Assignment
Could you restate the entries word for word, without the images?

Input
****
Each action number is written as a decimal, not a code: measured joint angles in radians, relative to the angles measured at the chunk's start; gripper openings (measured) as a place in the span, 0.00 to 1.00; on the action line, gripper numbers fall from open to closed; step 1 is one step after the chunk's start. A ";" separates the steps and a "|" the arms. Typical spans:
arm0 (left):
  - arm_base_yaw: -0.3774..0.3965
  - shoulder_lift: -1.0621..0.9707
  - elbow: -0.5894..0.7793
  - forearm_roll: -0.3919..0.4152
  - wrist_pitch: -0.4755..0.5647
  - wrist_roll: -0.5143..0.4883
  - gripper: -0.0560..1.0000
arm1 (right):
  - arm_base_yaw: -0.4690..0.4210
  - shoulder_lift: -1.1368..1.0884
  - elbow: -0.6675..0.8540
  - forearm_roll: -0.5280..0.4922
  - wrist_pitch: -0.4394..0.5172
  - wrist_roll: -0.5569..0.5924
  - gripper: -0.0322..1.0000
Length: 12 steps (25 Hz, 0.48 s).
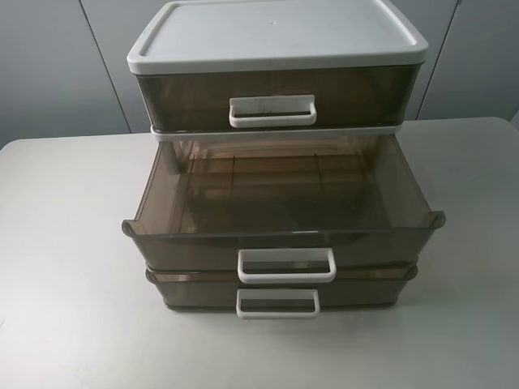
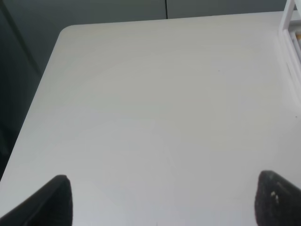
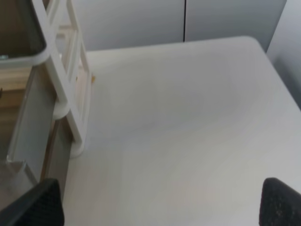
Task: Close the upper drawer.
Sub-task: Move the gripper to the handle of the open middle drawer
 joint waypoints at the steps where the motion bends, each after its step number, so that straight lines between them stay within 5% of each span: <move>1: 0.000 0.000 0.000 0.000 0.000 0.000 0.76 | 0.000 0.015 -0.017 -0.004 0.002 0.000 0.64; 7: 0.000 0.000 0.000 0.000 0.000 0.000 0.76 | 0.021 0.213 -0.103 -0.012 0.005 -0.087 0.64; 12: 0.000 0.000 0.000 0.000 0.000 0.000 0.76 | 0.183 0.434 -0.197 0.033 -0.002 -0.200 0.64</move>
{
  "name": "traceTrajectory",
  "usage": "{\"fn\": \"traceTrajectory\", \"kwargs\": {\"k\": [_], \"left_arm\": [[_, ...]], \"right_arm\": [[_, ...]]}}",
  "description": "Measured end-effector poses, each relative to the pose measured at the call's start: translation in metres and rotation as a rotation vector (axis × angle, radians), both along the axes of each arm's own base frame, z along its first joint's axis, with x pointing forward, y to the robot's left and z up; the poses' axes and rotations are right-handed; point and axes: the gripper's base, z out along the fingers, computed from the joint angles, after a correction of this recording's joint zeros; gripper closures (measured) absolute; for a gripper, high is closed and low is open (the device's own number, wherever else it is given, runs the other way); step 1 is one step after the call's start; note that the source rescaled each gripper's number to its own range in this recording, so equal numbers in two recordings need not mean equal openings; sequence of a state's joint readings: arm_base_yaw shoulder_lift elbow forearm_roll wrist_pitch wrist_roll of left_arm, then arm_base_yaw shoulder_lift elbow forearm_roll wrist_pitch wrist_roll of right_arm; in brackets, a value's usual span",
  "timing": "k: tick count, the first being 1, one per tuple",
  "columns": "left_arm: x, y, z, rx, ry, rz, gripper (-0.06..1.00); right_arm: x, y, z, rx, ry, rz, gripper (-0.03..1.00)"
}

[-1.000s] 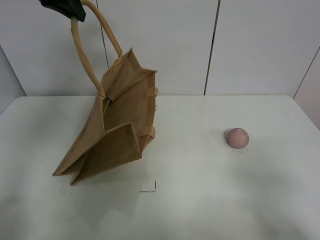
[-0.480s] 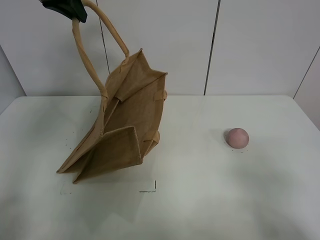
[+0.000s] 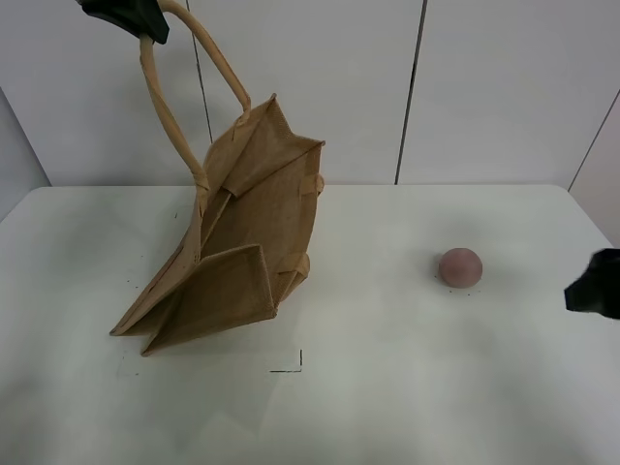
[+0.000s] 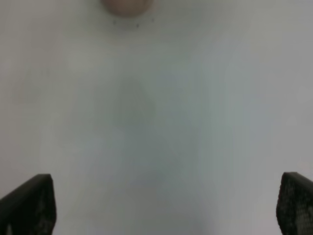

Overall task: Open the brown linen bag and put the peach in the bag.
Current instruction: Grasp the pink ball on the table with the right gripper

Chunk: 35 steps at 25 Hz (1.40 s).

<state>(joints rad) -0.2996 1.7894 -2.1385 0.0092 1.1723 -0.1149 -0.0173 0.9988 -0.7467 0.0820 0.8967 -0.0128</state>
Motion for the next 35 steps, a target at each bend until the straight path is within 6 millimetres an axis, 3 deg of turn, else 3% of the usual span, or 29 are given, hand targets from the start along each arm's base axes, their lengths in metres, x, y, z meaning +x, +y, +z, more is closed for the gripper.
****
Written response
Each action number is written as a decimal, not a code: measured joint angles in radians, relative to the angles measured at the chunk's start; gripper openings (measured) as a place in the span, 0.00 to 1.00; on the action line, gripper numbers fall from open to closed; step 1 is one step after the chunk's start. A ";" separates the steps and a "|" the arms. Typical spans:
arm0 (left):
  - arm_base_yaw: -0.3774..0.3965
  - shoulder_lift: -1.0621..0.9707
  - elbow: -0.5894..0.7793
  - forearm_roll: -0.3919..0.4152
  - wrist_pitch: -0.4755..0.5647
  - wrist_roll: -0.5143..0.4883
  - gripper: -0.0560..1.0000
arm1 (right):
  - arm_base_yaw: -0.4690..0.4210
  - shoulder_lift: -1.1368..1.0884
  - elbow: -0.6675..0.8540
  - forearm_roll: -0.5280..0.4922
  - wrist_pitch: -0.4394..0.5172
  - wrist_roll: -0.5569..0.5924
  - gripper: -0.0322..1.0000
Length: 12 steps (25 Hz, 0.48 s).
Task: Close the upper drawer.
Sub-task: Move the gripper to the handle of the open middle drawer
 joint waypoints at the steps where the motion bends, each after its step number, so that straight lines between them stay within 5% of each span: <move>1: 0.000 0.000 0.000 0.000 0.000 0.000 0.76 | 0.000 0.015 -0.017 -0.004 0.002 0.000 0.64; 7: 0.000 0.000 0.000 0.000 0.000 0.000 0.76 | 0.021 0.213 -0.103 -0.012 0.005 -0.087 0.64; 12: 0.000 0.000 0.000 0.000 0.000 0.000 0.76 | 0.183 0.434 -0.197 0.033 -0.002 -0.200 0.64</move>
{
  "name": "traceTrajectory",
  "usage": "{\"fn\": \"traceTrajectory\", \"kwargs\": {\"k\": [_], \"left_arm\": [[_, ...]], \"right_arm\": [[_, ...]]}}",
  "description": "Measured end-effector poses, each relative to the pose measured at the call's start: translation in metres and rotation as a rotation vector (axis × angle, radians), both along the axes of each arm's own base frame, z along its first joint's axis, with x pointing forward, y to the robot's left and z up; the poses' axes and rotations are right-handed; point and axes: the gripper's base, z out along the fingers, computed from the joint angles, after a correction of this recording's joint zeros; gripper closures (measured) absolute; for a gripper, high is closed and low is open (the device's own number, wherever else it is given, runs the other way); step 1 is one step after the call's start; note that the source rescaled each gripper's number to its own range in this recording, so equal numbers in two recordings need not mean equal openings; sequence of a state's joint readings: arm_base_yaw shoulder_lift elbow forearm_roll wrist_pitch wrist_roll of left_arm, then arm_base_yaw shoulder_lift elbow forearm_roll wrist_pitch wrist_roll of right_arm; in brackets, a value's usual span",
  "timing": "k: tick count, the first being 1, one per tuple",
  "columns": "left_arm: x, y, z, rx, ry, rz, gripper (-0.06..1.00); right_arm: x, y, z, rx, ry, rz, gripper (-0.03..1.00)"
}

[-1.000s] 
[-0.480s] 
[+0.000s] 
[+0.000s] 

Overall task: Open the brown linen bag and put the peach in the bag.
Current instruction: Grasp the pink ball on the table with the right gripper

Chunk: 35 steps at 25 Hz (1.40 s).

<state>(joints rad) -0.2996 1.7894 -2.1385 0.0092 1.1723 -0.1149 -0.0173 0.9988 -0.7467 0.0820 0.8967 -0.0128</state>
Motion for the next 35 steps, a target at each bend until the straight path is within 6 millimetres an axis, 3 deg of turn, else 3% of the usual span, or 29 are given, hand targets from the start along each arm's base axes, their lengths in metres, x, y, z meaning +x, +y, +z, more is closed for the gripper.

The answer requires no further additions.